• **Requirement**: Every line of the data should be retyped with no difference from the original.

• **Source material**:
---

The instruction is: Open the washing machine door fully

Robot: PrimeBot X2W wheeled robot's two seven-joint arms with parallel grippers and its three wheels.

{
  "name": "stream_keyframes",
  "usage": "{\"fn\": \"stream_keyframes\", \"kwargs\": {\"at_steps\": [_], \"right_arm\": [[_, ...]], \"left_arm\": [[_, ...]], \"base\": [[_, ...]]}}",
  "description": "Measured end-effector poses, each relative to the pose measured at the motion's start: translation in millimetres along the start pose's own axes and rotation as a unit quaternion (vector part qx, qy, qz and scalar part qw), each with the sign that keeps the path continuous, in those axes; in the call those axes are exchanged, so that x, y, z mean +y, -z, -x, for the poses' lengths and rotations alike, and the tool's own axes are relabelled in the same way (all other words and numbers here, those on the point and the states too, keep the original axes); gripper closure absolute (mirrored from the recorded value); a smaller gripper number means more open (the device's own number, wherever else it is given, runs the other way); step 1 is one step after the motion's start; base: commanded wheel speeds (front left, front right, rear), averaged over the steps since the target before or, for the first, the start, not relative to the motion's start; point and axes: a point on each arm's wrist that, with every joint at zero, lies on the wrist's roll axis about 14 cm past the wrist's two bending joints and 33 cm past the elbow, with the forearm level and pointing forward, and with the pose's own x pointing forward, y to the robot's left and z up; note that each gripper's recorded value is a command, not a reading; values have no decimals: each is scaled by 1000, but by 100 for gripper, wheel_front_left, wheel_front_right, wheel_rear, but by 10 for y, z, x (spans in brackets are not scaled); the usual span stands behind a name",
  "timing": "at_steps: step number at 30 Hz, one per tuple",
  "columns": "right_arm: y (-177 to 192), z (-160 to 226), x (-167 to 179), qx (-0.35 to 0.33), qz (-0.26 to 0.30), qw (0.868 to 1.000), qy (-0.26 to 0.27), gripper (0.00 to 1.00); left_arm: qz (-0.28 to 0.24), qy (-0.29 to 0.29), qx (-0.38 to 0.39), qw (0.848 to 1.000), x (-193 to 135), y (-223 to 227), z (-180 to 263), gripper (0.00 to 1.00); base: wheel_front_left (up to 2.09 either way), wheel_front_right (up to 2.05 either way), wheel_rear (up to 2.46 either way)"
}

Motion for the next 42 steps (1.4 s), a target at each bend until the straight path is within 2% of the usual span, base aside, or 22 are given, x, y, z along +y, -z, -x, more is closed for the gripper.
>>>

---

• **Solution to the exercise**:
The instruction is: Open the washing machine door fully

Robot: PrimeBot X2W wheeled robot's two seven-joint arms with parallel grippers and its three wheels.

{
  "name": "stream_keyframes",
  "usage": "{\"fn\": \"stream_keyframes\", \"kwargs\": {\"at_steps\": [_], \"right_arm\": [[_, ...]], \"left_arm\": [[_, ...]], \"base\": [[_, ...]]}}",
  "description": "Measured end-effector poses, each relative to the pose measured at the motion's start: translation in millimetres along the start pose's own axes and rotation as a unit quaternion (vector part qx, qy, qz and scalar part qw), each with the sign that keeps the path continuous, in those axes; in the call those axes are exchanged, so that x, y, z mean +y, -z, -x, for the poses' lengths and rotations alike, and the tool's own axes are relabelled in the same way (all other words and numbers here, those on the point and the states too, keep the original axes); gripper closure absolute (mirrored from the recorded value); a smaller gripper number means more open (the device's own number, wherever else it is given, runs the other way); step 1 is one step after the motion's start; base: commanded wheel speeds (front left, front right, rear), averaged over the steps since the target before or, for the first, the start, not relative to the motion's start; point and axes: a point on each arm's wrist that, with every joint at zero, lies on the wrist's roll axis about 14 cm past the wrist's two bending joints and 33 cm past the elbow, with the forearm level and pointing forward, and with the pose's own x pointing forward, y to the robot's left and z up; note that each gripper's recorded value is a command, not a reading; values have no decimals: each is scaled by 1000, but by 100 for gripper, wheel_front_left, wheel_front_right, wheel_rear, but by 10 for y, z, x (spans in brackets are not scaled); the usual span stands behind a name",
  "timing": "at_steps: step number at 30 Hz, one per tuple",
  "columns": "right_arm: y (-177 to 192), z (-160 to 226), x (-167 to 179), qx (-0.35 to 0.33), qz (-0.26 to 0.30), qw (0.868 to 1.000), qy (-0.26 to 0.27), gripper (0.00 to 1.00); left_arm: qz (-0.28 to 0.24), qy (-0.29 to 0.29), qx (-0.38 to 0.39), qw (0.848 to 1.000), x (-193 to 135), y (-223 to 227), z (-180 to 263), gripper (0.00 to 1.00); base: wheel_front_left (up to 2.09 either way), wheel_front_right (up to 2.05 either way), wheel_rear (up to 2.46 either way)"
}

Motion for the next 42 steps (1.4 s), a target at each bend until the straight path is within 2% of the usual span, base aside, or 22 are given, x, y, z along +y, -z, -x, more is closed for the gripper.
>>>

The answer has been fully written out.